Austin stayed with CHOP until she was 23, far older than a typical pediatric patient, because she couldn’t find a doctor who provided adult sickle cell care at the same level she’d received as a child. And even once she found a doctor she liked, he mysteriously quit last year, leaving her -— and hundreds of other sickle cell patients — without a medical home, only underscoring the fragility of the care network for adults.
Special programs emerge
She recently landed at the Hospital of the University of Pennsylvania, which about a year ago launched a Comprehensive Sickle Cell Program. The program, run by hematologist Farzana Sayani, is composed of a team of hematologists, nurses, social workers, mental health workers, and others, who can address the many health and psychosocial issues that arise from living with a chronic disease.
A similar program exists at Jefferson, and Sayani said the medical community in Philadelphia is getting better at addressing the needs of the adult sickle cell population.
“It has been slow to come,” she said. “But I think that … as our patients are living longer, there’s clearly more push and more emphasis too for us to do better.”
Like Smith-Whitley, Sayani is focused on the issue of cures and keeping her patients healthy enough so that they are candidates for them.
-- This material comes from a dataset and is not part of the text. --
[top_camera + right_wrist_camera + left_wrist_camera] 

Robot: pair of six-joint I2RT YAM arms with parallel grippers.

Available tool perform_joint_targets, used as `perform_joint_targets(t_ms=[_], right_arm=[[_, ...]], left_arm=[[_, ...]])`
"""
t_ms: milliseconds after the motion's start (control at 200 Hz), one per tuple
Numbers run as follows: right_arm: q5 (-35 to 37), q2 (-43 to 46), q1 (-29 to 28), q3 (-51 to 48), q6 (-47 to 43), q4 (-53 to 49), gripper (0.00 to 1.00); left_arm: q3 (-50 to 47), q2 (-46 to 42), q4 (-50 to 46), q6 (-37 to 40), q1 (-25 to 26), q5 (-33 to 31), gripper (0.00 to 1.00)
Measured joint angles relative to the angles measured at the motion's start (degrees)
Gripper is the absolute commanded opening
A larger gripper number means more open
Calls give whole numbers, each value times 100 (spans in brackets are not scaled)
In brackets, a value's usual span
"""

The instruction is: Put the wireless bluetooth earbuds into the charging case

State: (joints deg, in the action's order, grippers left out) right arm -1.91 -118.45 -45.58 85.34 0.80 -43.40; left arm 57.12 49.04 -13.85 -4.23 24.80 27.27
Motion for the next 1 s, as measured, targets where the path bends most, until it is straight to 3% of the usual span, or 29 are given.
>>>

That means focusing not only on sickle cell and the associated complications, but also on the health risks that increase in all patients as they age.
“As our adult patients are living longer, it is more than just sickle cell that they suffer with,” she said. “We should still be doing the routine monitoring for cholesterol and reduction of risk factors for heart disease and monitoring for cancer.”
Adults with sickle cell also have to deal with all the other issues adults deal with in their lives — work, relationships, family, bills. Those can bring joy but also stress, which can be a trigger for a sickle cell crisis.
There aren’t many resources to guide adults with sickle cell through balancing those issues with their chronic disease, which is why Austin and some of her friends with sickle cell have started Crescent, a nonprofit meant to help sickle cell patients with, as Austin put it, “adulting.”
“Like all of the adult things that you have to do — how do you do this now with living with a chronic illness, and what resources [are] out there that we can link them to?” Austin said. “And on our end, how can we be, you know, those mentors that help them with navigating all this and doing it with them so that eventually they can do it themselves?”
For her part, Austin keeps healthy by boxing with a trainer, eating a balanced diet, and reducing the stresses in her life where she can — which, as the mother of a 2-year-old, isn’t always easy.
“With being a mom and having a chronic illness, sometimes I want to be Superwoman because I felt like that for so long,” she said. “Now, it’s: Relax. Let someone else do it.”
Her daughter carries the sickle cell trait, but she doesn’t have the disease because Austin’s husband isn’t a carrier. Still, she knows that someday she’ll have to explain to her daughter what it means: that if she marries someone who is also a carrier, there is a 1-in-4 chance for each of her pregnancies that the baby will have sickle cell disease.
By then, Austin hopes, there might be a cure. But until that day comes, she said she will focus on taking care of herself and her family.
“I’m in a situation where I have to live healthier a lot longer for my daughter,” she said. ”It’s not just about me anymore.”